With late summer my attention turned back to the garden. This yellow poppy made a clear negative silhouette on the fabric, smudging to blue on the translucent outer petals and at the base of the stem, where evaporating moisture became trapped beneath the glass.
The hydrangea was an altogether trickier subject, as the shape of the florets was only visible when the fabric was held up to the light. I sketched them onto the material in pencil and then stitched over the lines with a dark blue thread, also delineating the veins of the leaf.
The autumn plants were all about character. There was a regal stateliness to the blue agapanthus that was flowering at the bottom of my garden, and I wanted to see what of this quiet dignity the cyanotype might be able to capture.
The seed heads of the honesty, in contrast, were all agitation. Could a sun picture capture something of this plant’s incessant motion, as it had done for the narcissi at the start of the year? The oval forms of the seed pods created a strong outline, but there also needed to be a sense of tremulousness for the character of the plant to be truly depicted.

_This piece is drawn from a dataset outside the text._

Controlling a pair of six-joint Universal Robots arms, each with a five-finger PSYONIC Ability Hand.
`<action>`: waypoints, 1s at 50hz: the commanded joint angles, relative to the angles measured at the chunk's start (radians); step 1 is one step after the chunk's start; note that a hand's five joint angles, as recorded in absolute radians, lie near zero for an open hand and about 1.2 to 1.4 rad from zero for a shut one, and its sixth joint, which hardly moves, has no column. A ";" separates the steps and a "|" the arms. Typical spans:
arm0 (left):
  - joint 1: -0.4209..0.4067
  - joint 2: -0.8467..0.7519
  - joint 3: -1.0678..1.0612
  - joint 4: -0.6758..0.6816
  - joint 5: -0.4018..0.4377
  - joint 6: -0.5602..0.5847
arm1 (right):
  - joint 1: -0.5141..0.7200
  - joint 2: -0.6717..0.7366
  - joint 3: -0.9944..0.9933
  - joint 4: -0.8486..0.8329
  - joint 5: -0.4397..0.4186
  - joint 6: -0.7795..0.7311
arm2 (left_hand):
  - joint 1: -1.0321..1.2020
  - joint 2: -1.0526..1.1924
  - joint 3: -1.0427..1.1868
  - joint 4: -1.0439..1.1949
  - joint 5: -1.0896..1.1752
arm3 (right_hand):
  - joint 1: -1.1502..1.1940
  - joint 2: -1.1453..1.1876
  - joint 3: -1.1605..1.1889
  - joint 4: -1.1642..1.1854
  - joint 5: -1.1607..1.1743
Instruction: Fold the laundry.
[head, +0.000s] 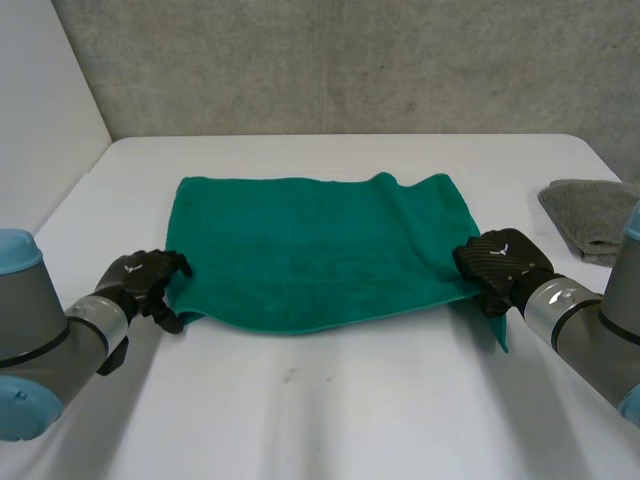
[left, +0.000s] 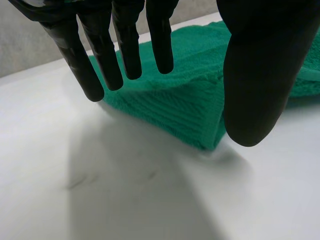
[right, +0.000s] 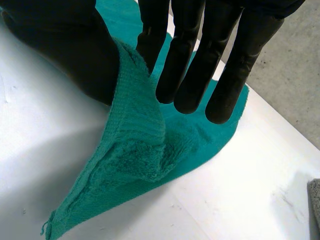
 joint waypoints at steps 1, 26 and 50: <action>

I am not sure how best to describe my cyanotype project. I completed it by sewing the sun pictures into a fabric book, made of an old dress and edged with lace. It is an herbarium of sorts, recording the flora of a particular time and place. It is a diary of my lockdown experience, and I can track through its pages not only the changing seasons but also my own shifts of focus and attention. As a series of sun pictures, it captures the remarkable weather of the British spring and summer in 2020, which meant that I could make these cyanotypes right through from early spring to the middle of autumn. There is a ghostliness to the images, a spectral quality that seems apt for a year that has often felt unreal, hard to grasp hold of or to bring into clear definition. Looking through my cyanotype book again in these darkest days of midwinter also suggests that looking to the light can become a habit, built into the ordinary routines and textures of every day. It is a practice of looking that has offered me a different way of inhabiting, of recording, and of celebrating, my local patch.
Thank you, Anne, for sharing your sun print project with us!